The Cosmic Microwave Background Radiation (CMB) is an important probe of the very early Universe as it was emitted just 380 000 years after the Big Bang, when the cosmos became transparent. In the analysis of the CMB, it is usually assumed that the small temperature fluctuations are distributed randomly in a Gaussian field. If this is the case, then the analysis can be based on the so-called “power spectrum” of the distribution, which describes the amount of fluctuations seen on different scales – all information about any higher-order correlations is not considered.

These non-Gaussianities, however, contain important information about a process in the very early Universe called “inflation”, when the Universe experienced extremely rapid expansion just tiny fractions of a second after the Big Bang. While some inflationary scenarios predict that the fluctuations are nearly Gaussian, more complex models predict deviations from a Gaussian field.

Christoph Räth and his team at the Max Planck Institute for Extraterrestrial Physics have developed a method to test for and quantify these non-Gaussianities and applied this to the new CMB data. As in the normal CMB analysis a power spectrum is determined from the real data and then used as input to create “surrogate maps” in which possible phase correlations are randomized in a scale-dependent manner while exactly preserving the power spectrum. Suitable statistics are then used to compare the original data with these surrogate maps and to infer the presence of any higher-order correlations.

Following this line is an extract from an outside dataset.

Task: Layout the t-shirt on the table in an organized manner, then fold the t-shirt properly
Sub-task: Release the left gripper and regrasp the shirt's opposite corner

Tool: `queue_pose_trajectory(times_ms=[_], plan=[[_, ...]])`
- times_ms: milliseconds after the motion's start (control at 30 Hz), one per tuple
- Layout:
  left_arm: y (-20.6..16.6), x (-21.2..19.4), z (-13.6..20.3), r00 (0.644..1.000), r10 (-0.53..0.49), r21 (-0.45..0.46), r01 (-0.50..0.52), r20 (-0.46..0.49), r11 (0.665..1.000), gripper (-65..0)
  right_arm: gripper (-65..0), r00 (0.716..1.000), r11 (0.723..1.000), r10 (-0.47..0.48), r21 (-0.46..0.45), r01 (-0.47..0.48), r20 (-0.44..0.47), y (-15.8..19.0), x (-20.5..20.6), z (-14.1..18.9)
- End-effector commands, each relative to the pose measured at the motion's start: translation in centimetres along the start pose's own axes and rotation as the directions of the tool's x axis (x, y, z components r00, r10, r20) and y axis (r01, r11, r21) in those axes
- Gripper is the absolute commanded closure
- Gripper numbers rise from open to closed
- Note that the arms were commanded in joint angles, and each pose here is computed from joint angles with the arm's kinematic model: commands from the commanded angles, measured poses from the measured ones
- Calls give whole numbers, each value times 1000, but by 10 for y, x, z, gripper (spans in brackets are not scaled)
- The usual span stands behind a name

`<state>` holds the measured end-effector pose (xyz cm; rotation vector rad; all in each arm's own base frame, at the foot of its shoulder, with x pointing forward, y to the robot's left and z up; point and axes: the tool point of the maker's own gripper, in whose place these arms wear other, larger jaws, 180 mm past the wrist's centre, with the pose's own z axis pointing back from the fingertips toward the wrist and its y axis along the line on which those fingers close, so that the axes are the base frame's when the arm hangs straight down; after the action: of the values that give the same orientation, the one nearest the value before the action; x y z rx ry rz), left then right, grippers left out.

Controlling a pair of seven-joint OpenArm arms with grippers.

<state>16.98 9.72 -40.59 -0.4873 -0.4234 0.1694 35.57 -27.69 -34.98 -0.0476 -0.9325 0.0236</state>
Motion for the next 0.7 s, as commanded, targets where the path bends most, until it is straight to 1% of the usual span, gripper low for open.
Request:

“We find non-Gaussianities and deviations from isotropy regardless of what statistic we use,” states Christoph Räth. “We had already seen the same pattern in the WMAP data, and with Planck the results are even more solid.”

The most significant anomalies found with WMAP have been confirmed with Planck data and it is clear that these anomalies represent real features of the CMB sky. “The anomalies are there – but we don’t yet understand the physical effects responsible for them,” says Christoph Räth.

However, the scientists expect that the polarization data that will become available with the 2014 data release should provide further valuable information on the nature of the CMB anomalies.